Síðustu dagar móður minnar, your latest work, raises big question about the way modern people deal with death – for example, the issue of assisted suicide. What made you tackle these sensitive themes?

That's a fine question, but I'm not sure how to answer. Maybe it's because the book was never supposed to be “heavy.” On the contrary, it was supposed to be light, and I think it is, even if the underlying themes are dramatic. I liked its title, it was one of the first things I decided on. The mother as a life-force – and that life-force confronting the end – seemed to me a good combination for a novel. Especially if I went about it unconventionally, and managed to represent mother and son as a twosome in the spirit of Holmes and Watson. There's a bit of “Fear and Loathing in Amsterdam”, a bit of The Odd Couple, in all their drinking and escapism.

After two experimental works, Síðustu dagar móður minnar finds you back in more conventional territory. Are you planning on staying there, or will you venture back into experimentation?

I was pretty young when I first tried my hand at writing, and I had the feeling that experimentation – with form, with narrative technique, the interplay between genres and even between my own writing with other authors – was a necessary part of the process of becoming a writer. The first novel I tried to write was about a man who hires a room at a small country hotel in order to complete a novel. His stay is uneventful, until he decides to take a break from writing to invite his friends to a party. While he's waiting for the guests, he ventures into unexplored passages in the hotel, where he runs into unexpected company: Raskolnikov, Don Quixote, along with other characters from literature. They lead him through one room after the other, which contain, among other things, chapters from the works of other authors. From there, the narrator is pushed into a sort of literary utopia, where Foucault fries meat-balls and Cervantes goes to jail. However, the narrator never finds his own guests – because, compared to what he has encountered, he himself has little to offer.

The idea was to write a novel which was about itself, about influence and dialog in the literary tradition, how each text is a “mosaic of quotations” and all the stuff that post-structuralism, T. S. Eliot, Kundera, and literature departments made you believe you had to keep in mind if you wanted to be a “real author”. But the story never really came to life and I gave it up. Then I went and wrote a completely different book, which was nevertheless an experiment of its own. I suppose Radíó Selfoss was an attempt at toning it down, writing a straight-forward story. A family story, a coming-of-age story, an entertaining story – whatever you want to call it. When it was over and done with, I went back to having ideas and did Gleðileikurinn djöfullegi and Fljótandi heimur, which I was a lot a happier with than the country-hotel story.

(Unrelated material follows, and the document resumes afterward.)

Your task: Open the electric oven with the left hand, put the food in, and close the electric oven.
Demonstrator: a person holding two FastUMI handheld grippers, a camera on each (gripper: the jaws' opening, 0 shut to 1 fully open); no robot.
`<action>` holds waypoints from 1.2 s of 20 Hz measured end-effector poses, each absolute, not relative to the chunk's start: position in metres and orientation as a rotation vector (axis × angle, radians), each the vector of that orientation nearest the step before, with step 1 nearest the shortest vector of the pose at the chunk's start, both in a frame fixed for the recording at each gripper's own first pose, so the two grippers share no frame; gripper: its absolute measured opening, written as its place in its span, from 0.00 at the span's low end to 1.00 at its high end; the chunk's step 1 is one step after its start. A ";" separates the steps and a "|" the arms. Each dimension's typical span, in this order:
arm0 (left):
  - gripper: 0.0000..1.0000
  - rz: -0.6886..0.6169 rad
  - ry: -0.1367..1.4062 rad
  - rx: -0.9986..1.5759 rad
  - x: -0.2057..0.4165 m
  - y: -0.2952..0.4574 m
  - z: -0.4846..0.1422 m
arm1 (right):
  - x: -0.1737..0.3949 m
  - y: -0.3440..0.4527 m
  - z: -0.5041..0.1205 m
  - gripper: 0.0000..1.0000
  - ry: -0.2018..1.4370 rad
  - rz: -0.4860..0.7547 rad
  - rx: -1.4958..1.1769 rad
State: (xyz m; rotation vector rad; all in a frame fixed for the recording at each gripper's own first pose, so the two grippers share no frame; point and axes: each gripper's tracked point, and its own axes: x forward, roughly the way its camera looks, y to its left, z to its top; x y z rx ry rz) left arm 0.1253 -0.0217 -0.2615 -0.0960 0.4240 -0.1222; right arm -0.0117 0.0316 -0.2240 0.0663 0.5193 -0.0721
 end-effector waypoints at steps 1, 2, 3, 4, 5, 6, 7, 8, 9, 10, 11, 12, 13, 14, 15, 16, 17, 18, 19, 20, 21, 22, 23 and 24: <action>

What now? What is your next story about, and in what vein will it be?

My publisher would probably say something along the lines of “The SIC report meets The Brothers Karamazov,” or “Like Nina Hagen had decided to write a 21st century Buddenbrooks.” All I can say is that the next novel will be longer than the previous ones, and that it's going to grapple with domesticated pigs in a fresh way, give a brief overview of the history of castration, search for a lost doctoral thesis on Icelandic literary history, study greed and heartbreak, delve into messed-up lives, investigate filial relationships, examine the relationship between parents and their children, provide insight into modern science and marriages, take on grief as an independent phenomenon – possibly hereditary ,or a sort of sublime version of a mistake or event which sets off tragedy – and if at all possible, it would be wonderful if it could shed some light on the reason everything went so fantastically wrong in Iceland.